Aujourd’hui, les centres de traitement des dépendances sont pleins, si bien qu’une personne qui a besoin d’aide peut se retrouver sur une liste d’attente pendant plusieurs semaines, voire un à deux mois. Avant la pandémie, les personnes dans le besoin étaient prises en charge en quelques heures, soutient le porte-parole de la Coalition. 

«Les centres, présentement, sont à pleine capacité. Puis ça en dépendance, ce n’est vraiment pas bon, parce que quand une personne appelle dans un centre parce qu’elle a besoin d’aide, en dépendance, c’est immédiatement qu’il faut que tu l’aides. On fait un lien direct avec l’augmentation des surdoses», indique M. Bédard.

«On commence à sentir qu’il y a des déficits opérationnels pas mal partout dans le réseau», poursuit-il. 

Ces enjeux sont causés par le manque de financement des centres, le fait que les sommes qui leur sont octroyées ne sont pas indexées, et la hausse du salaire des employés des centres, qui a été mise en place pour que ces emplois demeurent attractifs par rapport à ceux du réseau de la santé, détaille M. Bédard. 

«Si le financement n’est pas augmenté, on croit que 50 % des centres existants vont fermer d’ici les 18 prochains mois», déclare-t-il. 

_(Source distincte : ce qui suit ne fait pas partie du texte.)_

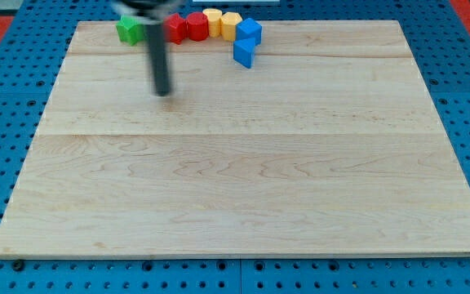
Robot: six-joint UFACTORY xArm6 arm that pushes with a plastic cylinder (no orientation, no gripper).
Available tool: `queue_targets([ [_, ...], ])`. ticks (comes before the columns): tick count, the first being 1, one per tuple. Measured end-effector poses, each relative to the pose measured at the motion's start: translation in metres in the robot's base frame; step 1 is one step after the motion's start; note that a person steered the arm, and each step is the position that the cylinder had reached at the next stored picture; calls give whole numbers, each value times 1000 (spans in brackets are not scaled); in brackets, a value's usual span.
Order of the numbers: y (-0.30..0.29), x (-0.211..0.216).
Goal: Keep red circle below yellow hexagon
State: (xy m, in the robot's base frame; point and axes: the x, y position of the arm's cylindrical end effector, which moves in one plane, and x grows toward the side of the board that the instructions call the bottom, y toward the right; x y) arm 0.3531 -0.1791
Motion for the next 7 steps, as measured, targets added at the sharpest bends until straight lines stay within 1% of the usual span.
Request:
queue_targets([
  [1,-112,-68],
  [2,-119,-161],
  [3,-119,-161],
  [4,-43,-162],
  [5,54,-160],
  [6,78,-161],
  [7,121,-161],
])
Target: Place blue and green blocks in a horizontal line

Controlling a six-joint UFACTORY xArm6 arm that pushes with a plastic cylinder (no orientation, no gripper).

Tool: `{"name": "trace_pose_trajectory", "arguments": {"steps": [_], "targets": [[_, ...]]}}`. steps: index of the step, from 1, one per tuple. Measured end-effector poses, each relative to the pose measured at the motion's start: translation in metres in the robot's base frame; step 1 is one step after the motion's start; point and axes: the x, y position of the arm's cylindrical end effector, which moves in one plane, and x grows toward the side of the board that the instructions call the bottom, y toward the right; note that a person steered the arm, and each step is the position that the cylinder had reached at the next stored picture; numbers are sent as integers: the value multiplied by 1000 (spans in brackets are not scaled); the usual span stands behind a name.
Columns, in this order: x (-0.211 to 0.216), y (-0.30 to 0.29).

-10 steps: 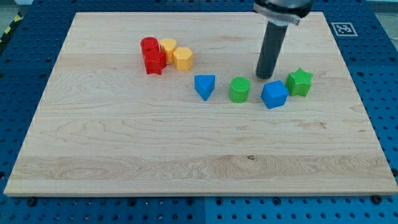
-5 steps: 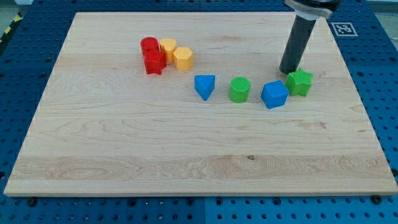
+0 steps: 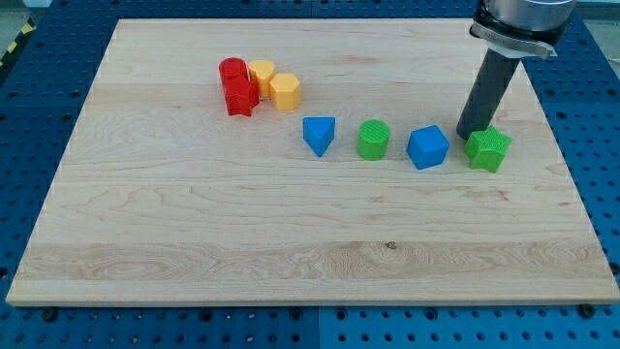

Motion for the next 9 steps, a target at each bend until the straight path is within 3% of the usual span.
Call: {"name": "trace_pose_trajectory", "arguments": {"steps": [6,9], "targets": [[-6,-32],[-6,-80]]}}
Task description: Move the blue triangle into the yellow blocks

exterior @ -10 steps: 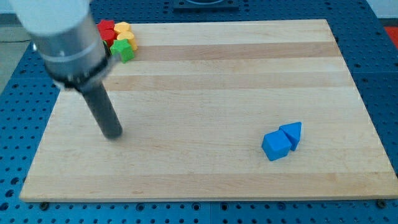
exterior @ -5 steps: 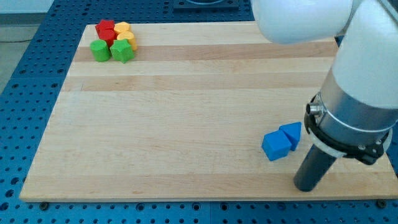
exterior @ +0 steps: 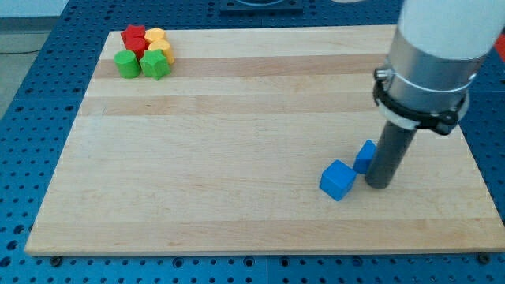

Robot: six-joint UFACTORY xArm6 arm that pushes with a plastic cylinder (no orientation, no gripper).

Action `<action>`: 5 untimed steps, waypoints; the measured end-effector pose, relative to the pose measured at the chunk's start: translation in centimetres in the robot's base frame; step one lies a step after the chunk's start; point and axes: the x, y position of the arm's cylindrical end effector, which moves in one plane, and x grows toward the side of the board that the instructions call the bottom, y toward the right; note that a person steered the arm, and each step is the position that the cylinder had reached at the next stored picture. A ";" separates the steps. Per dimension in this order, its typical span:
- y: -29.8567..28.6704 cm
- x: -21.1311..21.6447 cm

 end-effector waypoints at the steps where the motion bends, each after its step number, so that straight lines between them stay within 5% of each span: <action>1: 1.7 -1.9; 5: -6.1 -8.1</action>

Une rencontre avec le ministre Carmant demandée

M. Bédard indique que la Coalition n’a pas rencontré le ministre des Services sociaux, Lionel Carmant, depuis 2021. 

«Durant la pandémie, on avait des rencontres quasiment mensuellement, les associations avec le secteur des dépendances à Québec», a-t-il évoqué, en disant espérer rencontrer le ministre bientôt. 

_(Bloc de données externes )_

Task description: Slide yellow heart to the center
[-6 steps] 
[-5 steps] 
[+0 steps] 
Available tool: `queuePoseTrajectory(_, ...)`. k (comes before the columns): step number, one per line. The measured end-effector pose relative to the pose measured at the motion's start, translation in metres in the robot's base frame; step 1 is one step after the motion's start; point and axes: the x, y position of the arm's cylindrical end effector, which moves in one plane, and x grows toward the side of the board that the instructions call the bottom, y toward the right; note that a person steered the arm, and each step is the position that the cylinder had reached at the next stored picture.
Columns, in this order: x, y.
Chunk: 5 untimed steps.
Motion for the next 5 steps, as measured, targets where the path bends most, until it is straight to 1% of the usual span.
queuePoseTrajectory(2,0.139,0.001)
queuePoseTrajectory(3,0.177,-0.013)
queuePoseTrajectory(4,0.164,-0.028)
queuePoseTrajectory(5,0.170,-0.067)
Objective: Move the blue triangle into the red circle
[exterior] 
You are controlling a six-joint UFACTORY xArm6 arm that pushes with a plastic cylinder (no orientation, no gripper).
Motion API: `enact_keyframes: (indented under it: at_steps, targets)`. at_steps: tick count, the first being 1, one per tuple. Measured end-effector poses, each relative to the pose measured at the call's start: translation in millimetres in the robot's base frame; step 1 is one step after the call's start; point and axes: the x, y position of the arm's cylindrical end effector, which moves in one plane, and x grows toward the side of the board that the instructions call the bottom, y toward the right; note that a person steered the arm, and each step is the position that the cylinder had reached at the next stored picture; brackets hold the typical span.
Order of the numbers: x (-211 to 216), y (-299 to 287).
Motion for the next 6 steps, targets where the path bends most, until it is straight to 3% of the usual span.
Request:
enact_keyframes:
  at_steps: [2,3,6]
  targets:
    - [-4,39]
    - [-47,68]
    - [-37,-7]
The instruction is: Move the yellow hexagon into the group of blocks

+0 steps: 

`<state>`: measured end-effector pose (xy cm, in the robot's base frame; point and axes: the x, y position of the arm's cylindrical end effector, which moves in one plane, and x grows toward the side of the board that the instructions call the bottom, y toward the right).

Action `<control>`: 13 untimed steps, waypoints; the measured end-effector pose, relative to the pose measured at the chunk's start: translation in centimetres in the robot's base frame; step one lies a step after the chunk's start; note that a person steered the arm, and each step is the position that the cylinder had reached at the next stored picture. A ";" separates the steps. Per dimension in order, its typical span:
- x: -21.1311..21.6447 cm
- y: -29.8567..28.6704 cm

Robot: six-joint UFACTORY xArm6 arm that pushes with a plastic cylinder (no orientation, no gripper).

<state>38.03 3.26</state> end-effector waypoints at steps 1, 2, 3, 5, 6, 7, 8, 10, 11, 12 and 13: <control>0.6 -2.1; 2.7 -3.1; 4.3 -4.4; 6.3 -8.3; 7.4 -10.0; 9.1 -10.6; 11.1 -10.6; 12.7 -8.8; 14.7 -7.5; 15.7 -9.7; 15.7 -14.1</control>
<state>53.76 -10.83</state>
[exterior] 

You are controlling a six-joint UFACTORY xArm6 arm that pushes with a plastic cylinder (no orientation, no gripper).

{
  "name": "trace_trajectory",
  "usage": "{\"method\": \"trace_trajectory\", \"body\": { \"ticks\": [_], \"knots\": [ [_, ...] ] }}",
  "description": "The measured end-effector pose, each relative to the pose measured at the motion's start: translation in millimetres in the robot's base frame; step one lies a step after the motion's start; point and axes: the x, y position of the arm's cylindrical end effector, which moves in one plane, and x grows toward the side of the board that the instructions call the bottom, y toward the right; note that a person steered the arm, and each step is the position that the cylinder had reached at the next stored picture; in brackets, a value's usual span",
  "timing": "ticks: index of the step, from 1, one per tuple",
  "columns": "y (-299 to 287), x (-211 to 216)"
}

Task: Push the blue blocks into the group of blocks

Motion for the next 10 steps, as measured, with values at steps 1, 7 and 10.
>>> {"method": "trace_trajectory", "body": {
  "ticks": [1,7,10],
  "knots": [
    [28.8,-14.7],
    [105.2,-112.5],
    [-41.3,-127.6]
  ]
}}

M. Bédard soutient qu’il «n’est pas dans les plans» de M. Carmant d’augmenter le financement octroyé aux centres de traitement des dépendances, ou d’élargir le bassin de diplômés qui pourraient venir travailler en centre pour combler le manque de main-d’œuvre. 

«En 2021, nous avons rehaussé le financement de l’hébergement en dépendance de 6 millions $ à 10 millions $ annuellement, une augmentation de 66 % de leur financement, a réagi par écrit l’attaché de presse du ministre Carmant, Lambert Drainville. Des rencontres ont eu lieu avec la COCD (Coalition des organismes communautaires en dépendance) et l’APOD (Association professionnelle des organismes en dépendance) au courant de l’été pour échanger sur la situation actuelle, en plus de divers échanges avec l’AQCID (Association québécoise des centres d’intervention en dépendance). 

«Une rencontre entre le ministre et les associations est en planification pour les prochaines semaines», a également indiqué M. Drainville, disant avoir reçu la demande de rencontre le 19 septembre. 

En ce qui concerne l’élargissement du bassin de diplômés, «nous sommes sensibles à leurs revendications, mais les exigences réglementaires pour les intervenants en RHD (ressources d’hébergement en dépendance) ont pour but de s’assurer de la sécurité des personnes hébergées et de la qualité des services offerts», a-t-il écrit.

Après que La Presse Canadienne eut contacté le cabinet de M. Carmant, la Coalition a reçu un courriel du bureau du ministre disant qu’une rencontre sera planifiée au début du mois d’octobre.